- Artist: Emil Nolde
- Year: 1910
- Medium: Oil on canvas
- Dimensions: 87.5 cm × 105 cm (34.4 in × 41 in)
- Location: Pinakothek der Moderne; Munich;

= Dance Around the Golden Calf =

Painting by Emil Nolde

Dance Around the Golden Calf is an oil-on-canvas painting by German-Danish painter Emil Nolde, created in 1910. It is held at the Pinakothek der Moderne, in Munich.

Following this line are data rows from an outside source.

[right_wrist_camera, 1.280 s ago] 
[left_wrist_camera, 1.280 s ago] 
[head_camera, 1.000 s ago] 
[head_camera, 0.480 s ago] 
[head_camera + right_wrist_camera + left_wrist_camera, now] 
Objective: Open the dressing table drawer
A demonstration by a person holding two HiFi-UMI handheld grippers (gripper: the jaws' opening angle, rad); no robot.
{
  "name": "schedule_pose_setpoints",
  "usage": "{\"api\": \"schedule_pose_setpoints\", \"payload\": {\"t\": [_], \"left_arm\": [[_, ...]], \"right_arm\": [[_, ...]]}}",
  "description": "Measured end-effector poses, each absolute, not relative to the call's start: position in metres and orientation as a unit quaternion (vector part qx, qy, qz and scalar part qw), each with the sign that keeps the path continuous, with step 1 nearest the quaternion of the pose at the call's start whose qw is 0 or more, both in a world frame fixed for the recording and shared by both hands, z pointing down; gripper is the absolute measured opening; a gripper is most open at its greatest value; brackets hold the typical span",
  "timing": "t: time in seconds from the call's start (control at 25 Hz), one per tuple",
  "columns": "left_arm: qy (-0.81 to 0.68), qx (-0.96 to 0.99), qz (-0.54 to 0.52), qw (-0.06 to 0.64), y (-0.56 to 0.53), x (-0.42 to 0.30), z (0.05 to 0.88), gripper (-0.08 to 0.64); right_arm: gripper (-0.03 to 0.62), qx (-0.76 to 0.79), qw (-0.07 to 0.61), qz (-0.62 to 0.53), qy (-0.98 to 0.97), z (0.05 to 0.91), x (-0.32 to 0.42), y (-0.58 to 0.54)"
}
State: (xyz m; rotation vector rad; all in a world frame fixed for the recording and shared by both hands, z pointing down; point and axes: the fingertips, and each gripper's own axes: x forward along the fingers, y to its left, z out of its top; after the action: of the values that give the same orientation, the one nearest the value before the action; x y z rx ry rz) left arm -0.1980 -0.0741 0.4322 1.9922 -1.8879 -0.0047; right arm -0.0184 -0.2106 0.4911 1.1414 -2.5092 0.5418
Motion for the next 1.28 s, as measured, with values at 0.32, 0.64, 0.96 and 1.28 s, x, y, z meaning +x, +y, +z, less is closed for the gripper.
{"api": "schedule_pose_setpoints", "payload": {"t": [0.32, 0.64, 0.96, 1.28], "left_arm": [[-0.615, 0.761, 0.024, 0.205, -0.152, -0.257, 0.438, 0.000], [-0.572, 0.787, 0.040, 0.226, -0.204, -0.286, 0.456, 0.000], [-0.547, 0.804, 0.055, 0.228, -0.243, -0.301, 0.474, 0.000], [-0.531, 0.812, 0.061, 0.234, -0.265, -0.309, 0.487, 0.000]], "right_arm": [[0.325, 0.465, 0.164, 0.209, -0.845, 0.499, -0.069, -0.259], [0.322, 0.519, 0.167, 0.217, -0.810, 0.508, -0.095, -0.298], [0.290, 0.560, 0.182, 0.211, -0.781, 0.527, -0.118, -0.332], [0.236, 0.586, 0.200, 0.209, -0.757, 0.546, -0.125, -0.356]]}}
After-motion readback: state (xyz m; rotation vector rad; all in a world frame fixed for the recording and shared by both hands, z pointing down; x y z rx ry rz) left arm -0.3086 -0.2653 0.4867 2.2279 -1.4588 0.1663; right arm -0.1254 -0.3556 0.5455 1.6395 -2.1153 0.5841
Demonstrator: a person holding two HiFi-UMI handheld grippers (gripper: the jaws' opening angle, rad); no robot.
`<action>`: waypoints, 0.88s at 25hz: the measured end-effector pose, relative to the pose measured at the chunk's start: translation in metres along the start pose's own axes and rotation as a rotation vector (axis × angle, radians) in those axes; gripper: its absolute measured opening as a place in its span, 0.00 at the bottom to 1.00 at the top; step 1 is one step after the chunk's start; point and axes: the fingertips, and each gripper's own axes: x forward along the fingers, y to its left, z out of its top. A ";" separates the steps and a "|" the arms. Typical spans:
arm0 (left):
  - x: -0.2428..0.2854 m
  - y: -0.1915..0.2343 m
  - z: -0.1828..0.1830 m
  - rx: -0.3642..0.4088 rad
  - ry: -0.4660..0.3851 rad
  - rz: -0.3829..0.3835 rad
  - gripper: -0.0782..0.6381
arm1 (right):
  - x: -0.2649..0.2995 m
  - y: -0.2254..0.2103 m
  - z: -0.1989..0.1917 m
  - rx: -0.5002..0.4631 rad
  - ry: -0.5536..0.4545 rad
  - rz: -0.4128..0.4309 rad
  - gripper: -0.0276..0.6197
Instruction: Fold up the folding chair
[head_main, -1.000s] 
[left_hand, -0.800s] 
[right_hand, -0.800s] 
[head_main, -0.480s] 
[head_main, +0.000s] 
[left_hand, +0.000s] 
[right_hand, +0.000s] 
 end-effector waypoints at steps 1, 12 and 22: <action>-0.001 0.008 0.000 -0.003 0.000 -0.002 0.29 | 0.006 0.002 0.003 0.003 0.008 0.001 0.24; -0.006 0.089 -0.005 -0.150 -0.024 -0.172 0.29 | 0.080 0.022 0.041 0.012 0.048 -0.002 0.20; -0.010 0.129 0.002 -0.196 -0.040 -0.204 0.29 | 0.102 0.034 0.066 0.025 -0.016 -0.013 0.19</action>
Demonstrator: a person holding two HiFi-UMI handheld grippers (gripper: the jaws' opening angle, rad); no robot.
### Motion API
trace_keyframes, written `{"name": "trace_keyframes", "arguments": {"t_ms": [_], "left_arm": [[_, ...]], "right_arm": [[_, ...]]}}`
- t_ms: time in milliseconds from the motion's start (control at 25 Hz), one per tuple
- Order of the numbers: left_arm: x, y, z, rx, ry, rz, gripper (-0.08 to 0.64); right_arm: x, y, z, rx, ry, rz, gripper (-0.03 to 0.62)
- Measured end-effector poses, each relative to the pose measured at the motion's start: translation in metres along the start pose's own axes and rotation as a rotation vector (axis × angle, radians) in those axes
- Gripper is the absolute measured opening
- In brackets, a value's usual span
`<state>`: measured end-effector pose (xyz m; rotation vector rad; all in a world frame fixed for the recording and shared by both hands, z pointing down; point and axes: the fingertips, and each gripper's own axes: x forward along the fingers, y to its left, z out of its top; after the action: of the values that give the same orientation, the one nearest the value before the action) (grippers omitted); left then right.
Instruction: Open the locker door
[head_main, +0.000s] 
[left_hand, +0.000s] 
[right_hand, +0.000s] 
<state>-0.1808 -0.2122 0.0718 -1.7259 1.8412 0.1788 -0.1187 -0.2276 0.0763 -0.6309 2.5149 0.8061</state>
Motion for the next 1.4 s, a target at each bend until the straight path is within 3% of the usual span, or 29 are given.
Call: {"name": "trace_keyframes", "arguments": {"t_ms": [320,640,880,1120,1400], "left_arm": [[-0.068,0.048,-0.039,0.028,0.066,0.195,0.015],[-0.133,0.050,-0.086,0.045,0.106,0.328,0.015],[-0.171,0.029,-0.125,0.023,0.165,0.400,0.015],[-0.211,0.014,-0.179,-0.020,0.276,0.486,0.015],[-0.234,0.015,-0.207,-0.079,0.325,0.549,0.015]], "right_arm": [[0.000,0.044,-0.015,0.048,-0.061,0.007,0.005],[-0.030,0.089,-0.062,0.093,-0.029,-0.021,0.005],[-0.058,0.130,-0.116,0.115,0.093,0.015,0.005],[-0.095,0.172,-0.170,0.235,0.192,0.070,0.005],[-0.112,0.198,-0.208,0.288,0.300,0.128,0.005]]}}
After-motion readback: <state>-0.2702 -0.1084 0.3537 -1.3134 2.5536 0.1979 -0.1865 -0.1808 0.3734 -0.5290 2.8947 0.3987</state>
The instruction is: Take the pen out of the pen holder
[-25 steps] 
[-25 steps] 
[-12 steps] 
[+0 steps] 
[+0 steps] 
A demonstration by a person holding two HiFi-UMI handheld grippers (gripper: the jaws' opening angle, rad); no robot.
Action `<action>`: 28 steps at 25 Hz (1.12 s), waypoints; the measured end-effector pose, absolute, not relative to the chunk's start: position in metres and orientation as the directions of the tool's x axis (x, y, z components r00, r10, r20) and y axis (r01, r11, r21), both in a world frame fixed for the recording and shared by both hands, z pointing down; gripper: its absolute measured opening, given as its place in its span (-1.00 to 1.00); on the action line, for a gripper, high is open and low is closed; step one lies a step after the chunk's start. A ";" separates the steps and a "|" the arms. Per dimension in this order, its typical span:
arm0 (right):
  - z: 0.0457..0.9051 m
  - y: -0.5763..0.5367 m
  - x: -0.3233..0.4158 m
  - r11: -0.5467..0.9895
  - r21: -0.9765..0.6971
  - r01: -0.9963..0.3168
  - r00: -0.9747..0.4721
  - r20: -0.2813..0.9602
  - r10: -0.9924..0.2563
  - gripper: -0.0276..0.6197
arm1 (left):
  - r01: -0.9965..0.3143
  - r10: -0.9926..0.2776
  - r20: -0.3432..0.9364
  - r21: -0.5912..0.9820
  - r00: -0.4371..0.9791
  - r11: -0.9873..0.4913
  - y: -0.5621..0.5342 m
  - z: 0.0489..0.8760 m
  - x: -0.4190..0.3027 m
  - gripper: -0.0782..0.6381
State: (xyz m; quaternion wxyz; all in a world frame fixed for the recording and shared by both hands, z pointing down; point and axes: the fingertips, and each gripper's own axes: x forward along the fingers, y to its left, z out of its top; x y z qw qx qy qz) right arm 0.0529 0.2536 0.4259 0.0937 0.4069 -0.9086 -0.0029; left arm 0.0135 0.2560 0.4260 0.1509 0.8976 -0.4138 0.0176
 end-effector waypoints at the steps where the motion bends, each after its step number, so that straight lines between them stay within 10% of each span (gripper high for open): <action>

==History and description==
Nolde took an interest for religious inspired works shortly before making this canvas and would create several Biblical themed paintings. This work depicts an event from the book of Exodus, when the Israelites believing that Moses might not return from Mount Sinai, created a golden calf to represent the God that had taken them from Egypt and worshipped them. Nolde took inspiration from this episode to create a work where the main protagonists, depicted in the foreground, are several women, naked or half-naked, who appear dancing franticly and lustfully, and without any moral, to celebrate the pagan idol. The colors chosen by Nolde echo those of fauvism, and also of Post-Impressionist painters Vincent van Gogh and Paul Gauguin. The primitivism of the work seems to be reminiscent of Gauguin in particular.

Kay Larson states that the painting "exhibits deep emotional complexity. The women flinging up their heels in the picture's center are meant to be wanton and lustful; their skirts rise high above their thighs, yet the revelers seem oblivious to the gazes of male onlookers."